BEGIN
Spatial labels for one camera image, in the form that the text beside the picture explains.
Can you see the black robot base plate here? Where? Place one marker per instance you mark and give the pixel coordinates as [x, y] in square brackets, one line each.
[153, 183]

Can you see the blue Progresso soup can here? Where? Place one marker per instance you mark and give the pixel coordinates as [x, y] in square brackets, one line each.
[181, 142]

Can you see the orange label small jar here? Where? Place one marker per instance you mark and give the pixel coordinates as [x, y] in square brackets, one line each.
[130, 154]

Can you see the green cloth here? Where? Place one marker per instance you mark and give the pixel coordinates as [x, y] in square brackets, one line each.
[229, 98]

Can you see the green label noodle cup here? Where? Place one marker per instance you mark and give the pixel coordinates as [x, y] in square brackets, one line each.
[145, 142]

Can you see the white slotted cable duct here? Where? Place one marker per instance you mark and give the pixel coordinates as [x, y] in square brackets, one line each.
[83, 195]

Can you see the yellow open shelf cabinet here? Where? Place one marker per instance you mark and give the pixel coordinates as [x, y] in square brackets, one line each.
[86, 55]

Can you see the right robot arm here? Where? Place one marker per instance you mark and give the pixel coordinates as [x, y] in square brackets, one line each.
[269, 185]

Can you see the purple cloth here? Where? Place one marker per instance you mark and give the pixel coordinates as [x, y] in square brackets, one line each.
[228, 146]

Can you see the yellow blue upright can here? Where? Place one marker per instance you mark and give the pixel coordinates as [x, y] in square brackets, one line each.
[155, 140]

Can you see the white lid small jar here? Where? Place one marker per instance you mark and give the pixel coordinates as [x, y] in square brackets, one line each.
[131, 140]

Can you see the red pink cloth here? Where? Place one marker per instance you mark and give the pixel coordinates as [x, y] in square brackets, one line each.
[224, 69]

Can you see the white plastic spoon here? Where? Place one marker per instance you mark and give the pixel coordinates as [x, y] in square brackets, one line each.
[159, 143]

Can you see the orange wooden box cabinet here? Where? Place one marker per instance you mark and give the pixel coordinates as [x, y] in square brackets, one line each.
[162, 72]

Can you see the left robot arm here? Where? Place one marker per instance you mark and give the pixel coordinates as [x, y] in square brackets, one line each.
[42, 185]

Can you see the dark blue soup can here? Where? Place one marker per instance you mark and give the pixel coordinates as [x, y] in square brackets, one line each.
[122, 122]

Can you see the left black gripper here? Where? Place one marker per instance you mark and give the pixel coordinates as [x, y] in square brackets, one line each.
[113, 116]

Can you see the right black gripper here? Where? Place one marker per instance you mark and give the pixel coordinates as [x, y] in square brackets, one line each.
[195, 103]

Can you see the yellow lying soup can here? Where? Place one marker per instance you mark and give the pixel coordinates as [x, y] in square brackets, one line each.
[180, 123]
END
BEGIN
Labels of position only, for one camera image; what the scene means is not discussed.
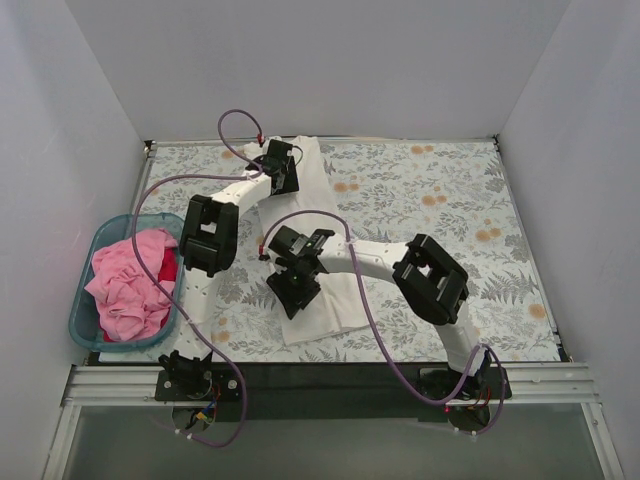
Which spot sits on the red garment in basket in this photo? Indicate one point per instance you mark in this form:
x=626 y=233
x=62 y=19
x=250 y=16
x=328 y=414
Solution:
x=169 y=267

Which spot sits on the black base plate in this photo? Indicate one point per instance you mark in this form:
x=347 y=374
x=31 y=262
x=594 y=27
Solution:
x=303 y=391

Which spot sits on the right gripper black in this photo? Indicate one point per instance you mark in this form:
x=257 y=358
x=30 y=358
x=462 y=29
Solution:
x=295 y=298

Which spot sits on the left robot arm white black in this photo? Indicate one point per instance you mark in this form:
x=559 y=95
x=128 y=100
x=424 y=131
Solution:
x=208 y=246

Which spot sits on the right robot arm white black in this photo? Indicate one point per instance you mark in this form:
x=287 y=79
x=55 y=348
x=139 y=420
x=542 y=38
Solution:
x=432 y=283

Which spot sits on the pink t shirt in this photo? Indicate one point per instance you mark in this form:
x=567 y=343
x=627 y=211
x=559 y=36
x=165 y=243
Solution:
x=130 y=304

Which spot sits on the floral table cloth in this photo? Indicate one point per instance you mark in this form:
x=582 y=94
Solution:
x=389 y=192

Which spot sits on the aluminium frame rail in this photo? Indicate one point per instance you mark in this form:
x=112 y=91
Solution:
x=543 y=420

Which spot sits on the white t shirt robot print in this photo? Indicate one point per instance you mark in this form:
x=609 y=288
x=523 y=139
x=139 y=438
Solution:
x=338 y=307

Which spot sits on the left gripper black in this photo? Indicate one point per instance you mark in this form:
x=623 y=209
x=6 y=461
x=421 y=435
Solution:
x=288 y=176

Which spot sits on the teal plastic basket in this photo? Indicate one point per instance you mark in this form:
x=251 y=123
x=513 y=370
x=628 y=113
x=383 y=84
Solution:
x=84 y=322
END
BEGIN
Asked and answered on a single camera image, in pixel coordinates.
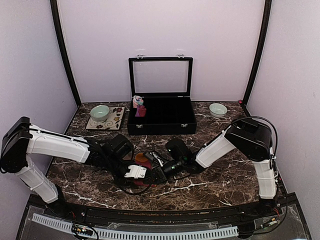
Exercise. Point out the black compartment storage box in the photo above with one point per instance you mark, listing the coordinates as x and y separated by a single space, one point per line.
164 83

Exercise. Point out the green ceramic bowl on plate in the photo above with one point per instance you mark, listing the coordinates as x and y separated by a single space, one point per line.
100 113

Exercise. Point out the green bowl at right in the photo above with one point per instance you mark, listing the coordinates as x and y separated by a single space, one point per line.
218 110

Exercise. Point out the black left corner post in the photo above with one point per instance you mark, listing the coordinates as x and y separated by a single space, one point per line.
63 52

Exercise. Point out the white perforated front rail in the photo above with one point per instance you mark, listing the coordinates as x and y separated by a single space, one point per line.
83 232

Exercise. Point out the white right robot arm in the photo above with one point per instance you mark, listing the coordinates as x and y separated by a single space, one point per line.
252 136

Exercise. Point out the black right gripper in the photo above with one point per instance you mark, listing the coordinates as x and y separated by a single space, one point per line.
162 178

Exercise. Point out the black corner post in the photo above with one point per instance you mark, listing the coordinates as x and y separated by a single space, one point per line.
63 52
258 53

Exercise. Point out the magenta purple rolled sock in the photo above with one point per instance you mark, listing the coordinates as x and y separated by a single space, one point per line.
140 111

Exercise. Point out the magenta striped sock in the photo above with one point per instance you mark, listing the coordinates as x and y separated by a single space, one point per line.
END
▸ **Your task**: What lines in the records contain the word "camera"? Return each one.

▸ **Problem solution**:
Spatial labels for one camera image, in the form that the text beside the picture explains.
Labels of position only, for one camera image; what the scene means is not discussed.
Asked and answered on a single camera image, in pixel coordinates.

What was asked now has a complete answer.